(Data)
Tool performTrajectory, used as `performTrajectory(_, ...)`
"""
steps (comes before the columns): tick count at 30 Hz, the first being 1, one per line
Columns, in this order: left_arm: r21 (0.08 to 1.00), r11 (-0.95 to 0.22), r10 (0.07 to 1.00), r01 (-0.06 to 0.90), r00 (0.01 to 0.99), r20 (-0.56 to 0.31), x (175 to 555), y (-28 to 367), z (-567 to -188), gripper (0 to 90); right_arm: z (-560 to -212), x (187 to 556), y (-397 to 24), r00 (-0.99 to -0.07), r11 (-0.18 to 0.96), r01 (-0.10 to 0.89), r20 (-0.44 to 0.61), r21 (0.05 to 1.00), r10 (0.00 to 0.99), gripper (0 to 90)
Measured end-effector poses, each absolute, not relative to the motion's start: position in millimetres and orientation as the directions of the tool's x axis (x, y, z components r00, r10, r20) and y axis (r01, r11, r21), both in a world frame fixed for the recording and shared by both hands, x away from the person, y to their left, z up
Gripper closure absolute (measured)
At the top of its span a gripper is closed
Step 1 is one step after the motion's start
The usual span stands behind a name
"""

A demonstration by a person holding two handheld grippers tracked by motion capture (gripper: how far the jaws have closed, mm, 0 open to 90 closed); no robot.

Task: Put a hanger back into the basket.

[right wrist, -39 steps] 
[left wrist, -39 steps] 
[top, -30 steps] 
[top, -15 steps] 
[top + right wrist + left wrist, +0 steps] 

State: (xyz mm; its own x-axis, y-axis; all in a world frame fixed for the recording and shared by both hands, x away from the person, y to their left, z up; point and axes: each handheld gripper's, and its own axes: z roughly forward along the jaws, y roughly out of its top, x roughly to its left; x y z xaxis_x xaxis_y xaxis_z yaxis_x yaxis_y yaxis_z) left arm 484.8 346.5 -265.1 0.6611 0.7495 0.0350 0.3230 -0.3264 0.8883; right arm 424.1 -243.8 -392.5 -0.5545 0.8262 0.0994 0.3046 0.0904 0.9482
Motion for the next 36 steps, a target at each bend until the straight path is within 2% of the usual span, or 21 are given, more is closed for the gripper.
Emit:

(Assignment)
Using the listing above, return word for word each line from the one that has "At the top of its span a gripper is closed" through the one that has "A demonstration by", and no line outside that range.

(Solution)
At the top of its span a gripper is closed
Step 1 is one step after the motion's start
The usual span stands behind a name
"""

A demonstration by a person holding two handheld grippers tracked by motion capture (gripper: how far the jaws have closed, mm, 0 open to 90 closed); no robot.

This completes the answer to the exercise.